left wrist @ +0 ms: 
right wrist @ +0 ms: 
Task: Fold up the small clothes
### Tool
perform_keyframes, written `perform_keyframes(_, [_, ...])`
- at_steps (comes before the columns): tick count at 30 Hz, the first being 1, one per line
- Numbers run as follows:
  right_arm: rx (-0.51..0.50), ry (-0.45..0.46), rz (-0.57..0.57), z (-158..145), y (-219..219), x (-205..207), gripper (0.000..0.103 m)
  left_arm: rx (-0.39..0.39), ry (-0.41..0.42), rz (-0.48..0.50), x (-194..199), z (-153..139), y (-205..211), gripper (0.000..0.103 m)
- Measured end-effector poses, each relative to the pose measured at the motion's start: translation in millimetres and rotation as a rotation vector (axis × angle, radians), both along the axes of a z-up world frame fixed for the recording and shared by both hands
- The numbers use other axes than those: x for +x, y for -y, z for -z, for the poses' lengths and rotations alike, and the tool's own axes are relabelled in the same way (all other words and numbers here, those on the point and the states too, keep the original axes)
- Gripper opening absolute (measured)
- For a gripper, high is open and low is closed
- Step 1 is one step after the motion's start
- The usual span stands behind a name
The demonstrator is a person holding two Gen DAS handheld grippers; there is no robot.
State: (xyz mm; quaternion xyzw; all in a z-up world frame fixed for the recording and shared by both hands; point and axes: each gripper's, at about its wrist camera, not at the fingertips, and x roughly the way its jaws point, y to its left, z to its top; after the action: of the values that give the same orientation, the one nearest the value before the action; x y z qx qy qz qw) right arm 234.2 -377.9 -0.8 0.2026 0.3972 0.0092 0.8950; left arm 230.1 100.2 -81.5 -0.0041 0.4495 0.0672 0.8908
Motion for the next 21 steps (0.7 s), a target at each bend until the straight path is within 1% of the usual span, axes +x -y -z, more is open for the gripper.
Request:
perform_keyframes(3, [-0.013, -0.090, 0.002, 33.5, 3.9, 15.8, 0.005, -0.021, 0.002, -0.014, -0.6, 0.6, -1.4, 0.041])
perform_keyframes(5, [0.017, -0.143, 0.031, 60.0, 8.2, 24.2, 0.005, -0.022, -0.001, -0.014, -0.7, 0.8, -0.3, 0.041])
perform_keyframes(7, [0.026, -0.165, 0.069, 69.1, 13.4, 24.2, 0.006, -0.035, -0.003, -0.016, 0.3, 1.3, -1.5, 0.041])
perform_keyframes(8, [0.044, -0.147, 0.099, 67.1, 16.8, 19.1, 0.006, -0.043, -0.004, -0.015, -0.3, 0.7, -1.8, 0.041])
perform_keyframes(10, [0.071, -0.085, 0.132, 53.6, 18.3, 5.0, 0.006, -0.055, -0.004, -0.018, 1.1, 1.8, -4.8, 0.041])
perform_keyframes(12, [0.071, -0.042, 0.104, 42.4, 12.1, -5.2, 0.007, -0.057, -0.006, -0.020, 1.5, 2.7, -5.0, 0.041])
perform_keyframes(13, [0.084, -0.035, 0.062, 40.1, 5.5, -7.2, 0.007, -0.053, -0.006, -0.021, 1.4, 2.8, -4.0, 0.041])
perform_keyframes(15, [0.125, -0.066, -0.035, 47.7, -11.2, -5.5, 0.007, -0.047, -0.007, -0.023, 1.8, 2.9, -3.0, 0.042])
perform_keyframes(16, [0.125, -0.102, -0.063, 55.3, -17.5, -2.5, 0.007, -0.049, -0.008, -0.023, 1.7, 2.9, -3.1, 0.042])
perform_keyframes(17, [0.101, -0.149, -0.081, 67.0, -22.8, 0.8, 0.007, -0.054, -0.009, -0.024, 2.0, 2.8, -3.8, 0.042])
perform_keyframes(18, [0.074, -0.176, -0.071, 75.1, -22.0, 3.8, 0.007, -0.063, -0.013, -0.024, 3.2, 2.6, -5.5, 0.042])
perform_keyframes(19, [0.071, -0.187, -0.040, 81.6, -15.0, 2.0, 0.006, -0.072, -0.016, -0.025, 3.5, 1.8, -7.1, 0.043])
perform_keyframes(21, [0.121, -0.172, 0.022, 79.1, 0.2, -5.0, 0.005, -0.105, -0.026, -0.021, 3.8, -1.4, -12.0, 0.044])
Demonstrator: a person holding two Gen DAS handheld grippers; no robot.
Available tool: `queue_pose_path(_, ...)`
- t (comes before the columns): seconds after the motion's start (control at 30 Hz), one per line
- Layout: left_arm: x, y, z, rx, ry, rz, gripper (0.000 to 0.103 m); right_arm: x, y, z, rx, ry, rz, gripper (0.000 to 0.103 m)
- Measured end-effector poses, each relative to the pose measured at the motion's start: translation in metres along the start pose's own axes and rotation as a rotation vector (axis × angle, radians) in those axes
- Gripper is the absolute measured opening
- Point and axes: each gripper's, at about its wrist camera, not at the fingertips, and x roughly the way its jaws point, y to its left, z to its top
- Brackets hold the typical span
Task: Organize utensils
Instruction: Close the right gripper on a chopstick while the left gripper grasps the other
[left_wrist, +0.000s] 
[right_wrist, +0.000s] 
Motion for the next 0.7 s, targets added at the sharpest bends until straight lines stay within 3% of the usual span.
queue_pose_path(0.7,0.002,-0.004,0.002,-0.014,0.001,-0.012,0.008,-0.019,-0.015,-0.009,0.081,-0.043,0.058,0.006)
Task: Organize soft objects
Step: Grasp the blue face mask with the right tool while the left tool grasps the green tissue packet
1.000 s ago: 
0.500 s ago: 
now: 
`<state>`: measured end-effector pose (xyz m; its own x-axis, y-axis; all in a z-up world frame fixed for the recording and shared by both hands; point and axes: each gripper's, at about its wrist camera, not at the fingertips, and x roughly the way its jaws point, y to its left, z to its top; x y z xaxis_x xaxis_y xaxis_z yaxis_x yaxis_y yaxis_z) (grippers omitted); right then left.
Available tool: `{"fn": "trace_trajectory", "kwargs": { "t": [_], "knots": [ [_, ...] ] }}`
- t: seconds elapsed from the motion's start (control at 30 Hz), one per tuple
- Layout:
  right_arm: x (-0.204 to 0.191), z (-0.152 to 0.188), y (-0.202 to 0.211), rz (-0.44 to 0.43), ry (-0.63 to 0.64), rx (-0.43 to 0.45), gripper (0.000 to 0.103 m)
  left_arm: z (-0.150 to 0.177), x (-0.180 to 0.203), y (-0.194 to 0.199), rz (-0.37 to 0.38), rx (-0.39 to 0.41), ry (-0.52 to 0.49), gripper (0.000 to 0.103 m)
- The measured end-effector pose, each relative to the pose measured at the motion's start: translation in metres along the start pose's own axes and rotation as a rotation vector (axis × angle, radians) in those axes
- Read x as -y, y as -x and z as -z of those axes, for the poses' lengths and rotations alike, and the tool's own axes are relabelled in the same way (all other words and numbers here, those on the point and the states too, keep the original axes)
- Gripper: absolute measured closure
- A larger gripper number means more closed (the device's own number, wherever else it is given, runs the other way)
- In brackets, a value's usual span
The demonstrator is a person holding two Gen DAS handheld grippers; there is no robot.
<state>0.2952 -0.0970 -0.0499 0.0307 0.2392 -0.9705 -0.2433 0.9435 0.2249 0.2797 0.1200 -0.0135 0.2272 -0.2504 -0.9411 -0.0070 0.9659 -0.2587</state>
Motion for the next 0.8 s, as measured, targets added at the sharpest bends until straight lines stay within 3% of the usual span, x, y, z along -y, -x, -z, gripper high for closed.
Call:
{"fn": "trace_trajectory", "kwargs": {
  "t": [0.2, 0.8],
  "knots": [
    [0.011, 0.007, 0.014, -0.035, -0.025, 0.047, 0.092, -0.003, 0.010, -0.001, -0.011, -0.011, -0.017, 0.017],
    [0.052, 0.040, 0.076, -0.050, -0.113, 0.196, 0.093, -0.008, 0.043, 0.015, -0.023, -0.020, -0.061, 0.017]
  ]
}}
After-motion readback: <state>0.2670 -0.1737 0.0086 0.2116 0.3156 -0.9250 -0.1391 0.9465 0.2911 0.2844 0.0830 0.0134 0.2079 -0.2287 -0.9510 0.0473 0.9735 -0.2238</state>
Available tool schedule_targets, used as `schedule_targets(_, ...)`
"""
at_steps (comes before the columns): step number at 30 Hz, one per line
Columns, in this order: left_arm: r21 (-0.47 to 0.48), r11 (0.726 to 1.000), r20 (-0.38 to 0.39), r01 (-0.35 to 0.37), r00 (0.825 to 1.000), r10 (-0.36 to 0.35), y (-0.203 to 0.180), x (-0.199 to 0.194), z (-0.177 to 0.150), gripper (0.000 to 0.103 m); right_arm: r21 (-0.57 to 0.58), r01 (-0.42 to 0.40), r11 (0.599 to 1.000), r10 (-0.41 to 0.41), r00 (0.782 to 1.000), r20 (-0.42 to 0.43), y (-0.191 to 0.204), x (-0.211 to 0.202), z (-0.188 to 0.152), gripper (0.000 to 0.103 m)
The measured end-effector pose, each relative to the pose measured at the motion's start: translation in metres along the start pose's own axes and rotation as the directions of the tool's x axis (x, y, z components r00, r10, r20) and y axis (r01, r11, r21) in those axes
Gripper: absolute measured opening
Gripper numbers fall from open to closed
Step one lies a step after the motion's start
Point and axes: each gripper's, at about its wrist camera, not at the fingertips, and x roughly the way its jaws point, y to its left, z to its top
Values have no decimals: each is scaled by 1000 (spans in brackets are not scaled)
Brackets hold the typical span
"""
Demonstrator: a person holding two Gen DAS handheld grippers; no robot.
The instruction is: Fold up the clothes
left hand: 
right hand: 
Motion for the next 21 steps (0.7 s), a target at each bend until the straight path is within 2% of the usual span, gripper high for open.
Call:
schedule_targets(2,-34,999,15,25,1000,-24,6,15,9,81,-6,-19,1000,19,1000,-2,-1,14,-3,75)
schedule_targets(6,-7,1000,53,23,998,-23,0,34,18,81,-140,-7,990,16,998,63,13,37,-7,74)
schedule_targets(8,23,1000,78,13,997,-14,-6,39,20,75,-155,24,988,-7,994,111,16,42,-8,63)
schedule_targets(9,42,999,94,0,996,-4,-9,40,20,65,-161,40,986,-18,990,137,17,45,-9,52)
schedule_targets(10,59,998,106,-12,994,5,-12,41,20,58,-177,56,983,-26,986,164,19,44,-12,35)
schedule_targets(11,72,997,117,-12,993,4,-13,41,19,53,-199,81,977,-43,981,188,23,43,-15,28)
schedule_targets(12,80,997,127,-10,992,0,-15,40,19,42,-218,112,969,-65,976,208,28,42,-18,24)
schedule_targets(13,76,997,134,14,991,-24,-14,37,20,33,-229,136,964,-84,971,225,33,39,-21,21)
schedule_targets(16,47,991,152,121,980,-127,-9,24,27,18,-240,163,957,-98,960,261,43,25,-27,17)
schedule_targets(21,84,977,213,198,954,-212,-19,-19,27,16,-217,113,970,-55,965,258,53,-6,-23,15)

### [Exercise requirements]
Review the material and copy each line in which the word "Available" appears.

### [Written answer]
Available tool: `queue_pose_path(_, ...)`
Available tool: `{"fn": "trace_trajectory", "kwargs": { "t": [_], "knots": [ [_, ...] ] }}`
Available tool schedule_targets, used as `schedule_targets(_, ...)`

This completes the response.